### What the task requires
Only a single number is expected: how many lines of the data hold the word "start".

※

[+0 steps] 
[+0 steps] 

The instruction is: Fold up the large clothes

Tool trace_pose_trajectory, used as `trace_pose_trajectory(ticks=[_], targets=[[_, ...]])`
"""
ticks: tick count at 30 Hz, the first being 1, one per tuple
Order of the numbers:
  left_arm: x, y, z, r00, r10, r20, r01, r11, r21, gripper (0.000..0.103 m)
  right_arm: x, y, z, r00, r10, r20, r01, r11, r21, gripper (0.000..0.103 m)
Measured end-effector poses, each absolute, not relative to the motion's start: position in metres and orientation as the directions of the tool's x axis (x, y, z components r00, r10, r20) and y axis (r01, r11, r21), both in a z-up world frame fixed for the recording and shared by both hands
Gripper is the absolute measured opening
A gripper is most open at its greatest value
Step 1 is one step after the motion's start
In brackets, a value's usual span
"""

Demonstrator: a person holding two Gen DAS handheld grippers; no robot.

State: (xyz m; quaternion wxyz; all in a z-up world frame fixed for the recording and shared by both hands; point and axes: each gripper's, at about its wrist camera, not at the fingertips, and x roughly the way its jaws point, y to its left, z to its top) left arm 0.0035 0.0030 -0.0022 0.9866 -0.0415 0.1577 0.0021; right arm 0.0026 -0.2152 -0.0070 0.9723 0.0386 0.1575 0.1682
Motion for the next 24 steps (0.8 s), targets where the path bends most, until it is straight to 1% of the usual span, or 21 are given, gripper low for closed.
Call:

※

### Task response
2